Information supplied =
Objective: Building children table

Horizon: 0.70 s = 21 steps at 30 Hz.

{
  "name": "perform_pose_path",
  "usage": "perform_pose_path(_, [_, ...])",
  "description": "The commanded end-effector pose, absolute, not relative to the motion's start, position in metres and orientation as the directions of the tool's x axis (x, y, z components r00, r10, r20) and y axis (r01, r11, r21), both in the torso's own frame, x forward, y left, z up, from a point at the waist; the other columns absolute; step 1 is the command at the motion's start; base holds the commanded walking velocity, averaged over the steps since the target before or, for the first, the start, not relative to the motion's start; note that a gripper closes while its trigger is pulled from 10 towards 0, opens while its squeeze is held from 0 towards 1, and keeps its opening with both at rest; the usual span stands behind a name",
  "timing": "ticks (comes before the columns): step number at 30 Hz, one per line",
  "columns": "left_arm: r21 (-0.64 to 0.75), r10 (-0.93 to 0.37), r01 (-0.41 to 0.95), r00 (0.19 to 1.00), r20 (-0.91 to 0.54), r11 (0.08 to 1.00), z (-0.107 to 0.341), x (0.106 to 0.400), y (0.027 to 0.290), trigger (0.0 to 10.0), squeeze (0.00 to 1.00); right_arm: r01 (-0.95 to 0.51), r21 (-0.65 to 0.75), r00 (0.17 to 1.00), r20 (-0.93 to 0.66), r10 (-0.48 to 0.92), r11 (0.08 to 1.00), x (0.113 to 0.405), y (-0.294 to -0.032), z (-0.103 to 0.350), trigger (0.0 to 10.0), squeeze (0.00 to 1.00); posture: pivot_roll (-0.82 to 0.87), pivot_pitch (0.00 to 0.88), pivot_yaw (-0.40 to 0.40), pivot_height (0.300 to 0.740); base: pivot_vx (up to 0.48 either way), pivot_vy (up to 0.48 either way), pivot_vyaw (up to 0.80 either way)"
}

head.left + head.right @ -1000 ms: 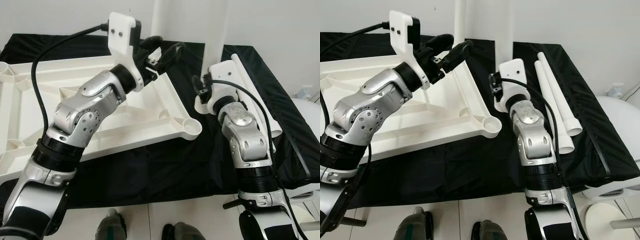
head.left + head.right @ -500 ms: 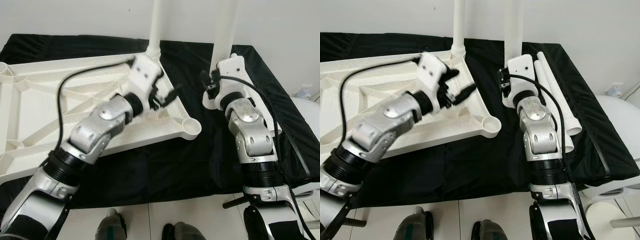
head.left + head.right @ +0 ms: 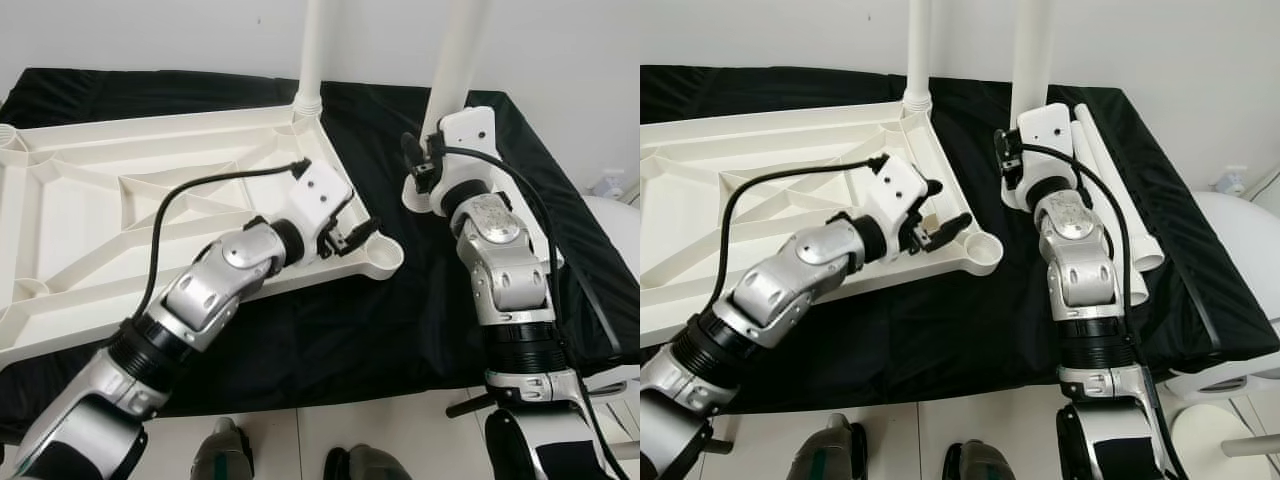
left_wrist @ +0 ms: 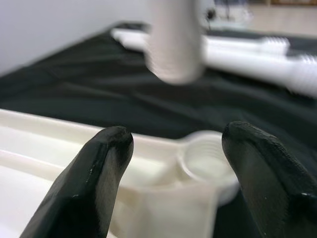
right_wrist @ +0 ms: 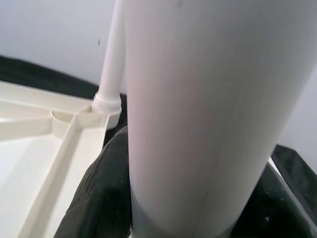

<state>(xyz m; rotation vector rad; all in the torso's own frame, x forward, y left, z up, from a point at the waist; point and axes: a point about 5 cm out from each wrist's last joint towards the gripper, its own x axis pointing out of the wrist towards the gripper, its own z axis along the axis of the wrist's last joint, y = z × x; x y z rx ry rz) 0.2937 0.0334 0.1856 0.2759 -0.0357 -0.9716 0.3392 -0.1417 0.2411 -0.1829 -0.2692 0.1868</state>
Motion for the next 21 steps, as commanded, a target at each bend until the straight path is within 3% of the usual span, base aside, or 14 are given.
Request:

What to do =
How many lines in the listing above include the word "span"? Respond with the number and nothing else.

Result of the exercise =
2